Podemos ainda acrescentar o fortíssimo incremento dos custos logísticos, especialmente no caso dos transportes internacionais, mas também na necessidade de constituir amplos stocks, criar condições adicionais de armazenagem e realizar uma muito importante e nada usual imobilização financeira para permitir a continuidade do abastecimento de mercado, imobilização realizada num cenário de agravamento das taxas de juro. Ou lembrar a brutal subida dos custos com materiais de embalagem e os amplos períodos em que a sua escassez obrigou, até, a importantes alterações nos processos industriais.
A memória das pessoas é relativamente curta e se hoje falamos dos significativos aumentos dos preços dos produtos alimentares e eles sejam iniludíveis, recordemos que há muito poucos meses, o cenário que estava em cima da mesa era a possibilidade de existirem rupturas de abastecimento do mercado e esse tema fazia capa de jornais e era levado para a abertura dos telejornais.
Por isso, mais do que encontrar culpados, que em boa verdade parecem não existir, há que enfrentar o problema, minimizar os seus impactos sobre quem mais está a ser penalizado com os agravamentos de preços e induzir uma aceleração, ainda que com um quadro temporal confinado, dos efeitos de ajustamento, que – apesar de tudo – estão já a ocorrer.

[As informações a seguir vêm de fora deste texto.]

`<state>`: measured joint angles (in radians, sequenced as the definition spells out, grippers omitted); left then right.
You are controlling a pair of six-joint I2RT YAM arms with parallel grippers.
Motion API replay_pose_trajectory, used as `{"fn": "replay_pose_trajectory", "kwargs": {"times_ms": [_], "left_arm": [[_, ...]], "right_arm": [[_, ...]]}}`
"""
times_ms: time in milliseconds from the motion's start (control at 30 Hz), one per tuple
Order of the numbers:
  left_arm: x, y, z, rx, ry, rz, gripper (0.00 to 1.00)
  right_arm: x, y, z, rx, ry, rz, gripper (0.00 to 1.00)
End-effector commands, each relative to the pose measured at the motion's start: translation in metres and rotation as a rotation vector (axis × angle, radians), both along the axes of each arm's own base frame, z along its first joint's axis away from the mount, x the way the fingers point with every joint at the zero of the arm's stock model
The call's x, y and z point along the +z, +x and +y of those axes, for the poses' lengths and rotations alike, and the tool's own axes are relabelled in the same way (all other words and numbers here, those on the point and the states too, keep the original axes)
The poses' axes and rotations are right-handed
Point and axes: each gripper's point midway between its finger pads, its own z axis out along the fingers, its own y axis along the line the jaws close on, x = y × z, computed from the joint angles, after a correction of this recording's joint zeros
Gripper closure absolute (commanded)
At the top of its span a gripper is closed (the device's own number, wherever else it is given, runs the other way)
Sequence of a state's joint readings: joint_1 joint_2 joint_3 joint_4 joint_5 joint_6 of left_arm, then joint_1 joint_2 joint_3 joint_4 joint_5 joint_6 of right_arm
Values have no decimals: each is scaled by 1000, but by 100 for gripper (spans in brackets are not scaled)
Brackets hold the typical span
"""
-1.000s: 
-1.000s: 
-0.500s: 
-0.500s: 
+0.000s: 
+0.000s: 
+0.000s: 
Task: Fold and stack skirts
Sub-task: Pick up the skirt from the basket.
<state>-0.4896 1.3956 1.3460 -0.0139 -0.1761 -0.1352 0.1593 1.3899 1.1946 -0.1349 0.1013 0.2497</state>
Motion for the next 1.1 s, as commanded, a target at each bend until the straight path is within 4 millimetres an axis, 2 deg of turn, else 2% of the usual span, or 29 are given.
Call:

Para isso, há que iniciar o exercício, levando em linha de conta que a inflação tende a sofrer de inércia, é autofágica e é caótica. Não esquecendo que se trata de um problema transnacional – veja-se as movimentações e actuações das autoridades que estão a ocorrer na larga maioria dos países da Europa Ocidental – e que, em face da dependência considerável que temos do exterior na área alimentar (e não só), ele é fortemente impactado pela inflação que nos chega de fora de portas. E deve ser recordado que os custos de aquisição externos são ainda penalizados pela nossa excentricidade geográfica e pela elevada carga fiscal, especialmente em sede de IVA, mas também ao nível dos Impostos Especiais sobre o Consumo.
Sabemos todos que a quebra do poder de compra (não esqueçamos, também alimentada pela baixa reposição dos níveis salariais), o peso que a alimentação tem na carteira das famílias portuguesas e a pressão mediática, em boa medida fomentada pela actuação e comunicação do próprio governo, faz com que haja, neste momento, um quadro de pressão no sentido de exigir actuação por parte do Executivo e das autoridades competentes,
Mas é preciso alguma serenidade, esperar que o mercado funcione e que os desequilíbrios entre uma oferta que está a recuperar e uma procura afectada pela redução do rendimento disponível se corrijam. É preciso discernir e, acima de tudo, não confundir especulação com inflação. É preciso enfrentar a situação, dos ângulos possíveis, atacando a inflação com medidas eficientes e inteligentes, medidas que não promovam o enviesamento do mercado, de que podem ser exemplos, as reduções de IVA, os apoios directos aos consumidores, a redução de custos de contexto, a mais eficaz monitorização de preços ou a pressão sobre os retalhistas para o estabelecimento de medidas de autoregulação e autocontenção
É preciso criar condições, financeiras e a nível de recursos humanos e técnicos, para a implementação efectiva do Observatório de Preços, tal como é preciso aumentar a capacidade de actuação da ASAE, especialmente ao nível económico, de auditoria e jurídico e fazer incidir a intervenção da AdC em matéria de poder de compra, poder de mercado e de eventual abuso de posição dominante.
No fundo, deixar ao mercado o que cabe ao mercado resolver, apostando numa regulação eficiente, mas não intrusiva, reforçando os meios de monitorização e fiscalização e mitigando os efeitos sócio-económicos nos grupos populacionais mais afectados, sendo que o tempo joga a favor da correcção progressiva dos desequilíbrios que hoje verificamos.